### TASK
Take the lines below beginning at the line that has "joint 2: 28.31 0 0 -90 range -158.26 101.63" and stopping after the line that has "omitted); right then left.", and print them exactly as they are, with no other lines.

§ §

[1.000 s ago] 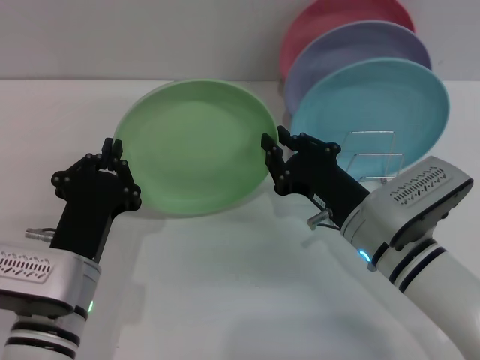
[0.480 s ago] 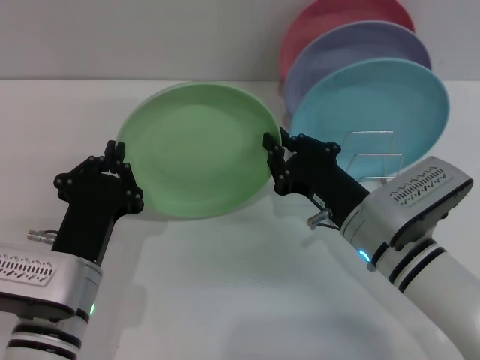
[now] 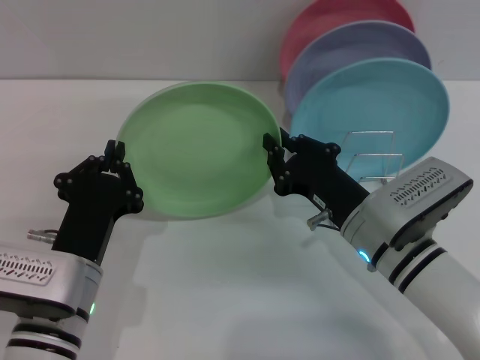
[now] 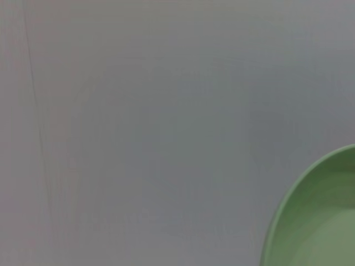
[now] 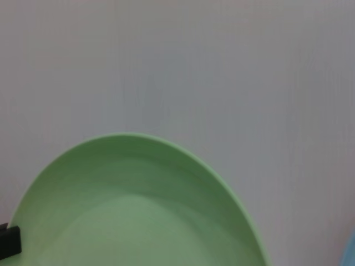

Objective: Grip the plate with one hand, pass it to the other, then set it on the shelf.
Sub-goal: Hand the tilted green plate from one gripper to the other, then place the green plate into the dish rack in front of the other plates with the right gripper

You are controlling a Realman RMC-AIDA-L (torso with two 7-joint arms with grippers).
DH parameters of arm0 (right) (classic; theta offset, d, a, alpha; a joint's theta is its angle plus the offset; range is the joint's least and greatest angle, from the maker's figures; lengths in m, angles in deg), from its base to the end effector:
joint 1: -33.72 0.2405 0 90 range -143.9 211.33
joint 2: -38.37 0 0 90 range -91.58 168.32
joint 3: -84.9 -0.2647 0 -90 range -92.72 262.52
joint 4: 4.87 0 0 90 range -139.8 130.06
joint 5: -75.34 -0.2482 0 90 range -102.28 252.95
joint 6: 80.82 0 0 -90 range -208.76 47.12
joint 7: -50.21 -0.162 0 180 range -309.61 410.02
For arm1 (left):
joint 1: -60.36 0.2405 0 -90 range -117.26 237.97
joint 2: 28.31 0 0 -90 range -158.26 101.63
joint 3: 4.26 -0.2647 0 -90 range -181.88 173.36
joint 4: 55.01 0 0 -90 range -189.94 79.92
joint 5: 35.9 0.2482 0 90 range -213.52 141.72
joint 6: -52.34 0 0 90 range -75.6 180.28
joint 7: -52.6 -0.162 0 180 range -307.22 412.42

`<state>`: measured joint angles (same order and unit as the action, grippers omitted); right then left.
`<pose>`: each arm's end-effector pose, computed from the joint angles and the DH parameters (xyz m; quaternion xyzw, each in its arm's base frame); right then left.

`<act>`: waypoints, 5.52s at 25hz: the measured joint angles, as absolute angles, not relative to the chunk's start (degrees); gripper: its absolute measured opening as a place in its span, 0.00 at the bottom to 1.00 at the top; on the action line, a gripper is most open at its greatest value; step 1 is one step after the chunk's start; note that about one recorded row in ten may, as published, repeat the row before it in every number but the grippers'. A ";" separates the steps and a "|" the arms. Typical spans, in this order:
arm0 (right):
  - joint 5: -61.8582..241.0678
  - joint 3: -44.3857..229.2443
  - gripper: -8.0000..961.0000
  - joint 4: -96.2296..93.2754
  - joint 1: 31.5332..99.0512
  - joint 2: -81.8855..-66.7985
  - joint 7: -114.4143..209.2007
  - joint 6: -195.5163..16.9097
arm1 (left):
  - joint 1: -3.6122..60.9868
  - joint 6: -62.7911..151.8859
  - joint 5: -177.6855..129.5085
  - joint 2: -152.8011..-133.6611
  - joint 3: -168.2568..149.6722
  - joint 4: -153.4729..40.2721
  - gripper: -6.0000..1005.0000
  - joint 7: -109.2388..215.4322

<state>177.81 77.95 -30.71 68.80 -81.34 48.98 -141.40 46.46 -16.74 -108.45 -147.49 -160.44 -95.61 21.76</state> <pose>0.2361 0.3581 -0.1626 -0.8167 0.2068 0.3329 0.4235 -0.2683 0.2996 -0.1231 -0.7177 -0.1649 -0.2720 0.6195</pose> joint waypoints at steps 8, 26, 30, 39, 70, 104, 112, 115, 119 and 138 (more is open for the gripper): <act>177.81 77.96 0.14 -30.63 68.69 -81.34 48.97 -141.75 | 46.41 -16.67 -108.50 -147.49 -160.44 -95.61 0.10 21.75; 177.81 77.51 0.09 -30.71 68.64 -81.34 48.90 -141.55 | 46.19 -16.57 -108.50 -147.49 -160.44 -95.46 0.10 21.76; 177.81 77.50 0.08 -30.75 68.61 -81.34 48.88 -141.65 | 46.21 -16.57 -108.50 -147.49 -160.44 -95.44 0.10 21.79; 177.81 77.43 0.07 -30.88 68.60 -81.34 48.88 -141.46 | 46.21 -16.57 -108.50 -147.49 -160.44 -95.33 0.11 21.83; 177.81 77.33 0.04 -30.67 68.60 -81.33 48.89 -141.75 | 45.96 -16.43 -108.25 -147.48 -160.42 -95.26 0.11 22.11; 179.42 76.64 0.04 -29.68 68.89 -81.28 49.61 -147.71 | 48.70 -33.51 -106.17 -146.37 -151.94 -87.19 0.47 50.45; 181.33 76.64 0.04 -28.27 67.65 -80.84 57.04 -160.53 | 43.89 -29.37 -106.18 -146.35 -146.94 -77.28 0.47 67.01; 181.59 76.64 0.04 -26.49 67.08 -80.74 58.37 -164.94 | 42.83 -26.87 -106.20 -146.35 -145.55 -76.73 0.47 67.98; 181.71 76.63 0.04 -18.74 65.09 -80.13 57.92 -176.93 | 41.93 -24.25 -106.21 -146.32 -144.02 -76.79 0.47 68.33; 181.21 83.73 0.03 18.28 68.14 -78.62 42.89 -187.95 | 39.66 -15.13 -105.80 -146.80 -141.70 -81.83 0.46 73.78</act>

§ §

### TASK RESPONSE
joint 2: 28.31 0 0 -90 range -158.26 101.63
joint 3: 4.26 -0.2647 0 -90 range -181.88 173.36
joint 4: 55.01 0 0 -90 range -189.94 79.92
joint 5: 35.9 0.2482 0 90 range -213.52 141.72
joint 6: -52.34 0 0 90 range -75.6 180.28
joint 7: -52.6 -0.162 0 180 range -307.22 412.42

`<state>`: measured joint angles (same order and unit as the action, grippers omitted); right then left.

Apart from this answer, nothing more is required.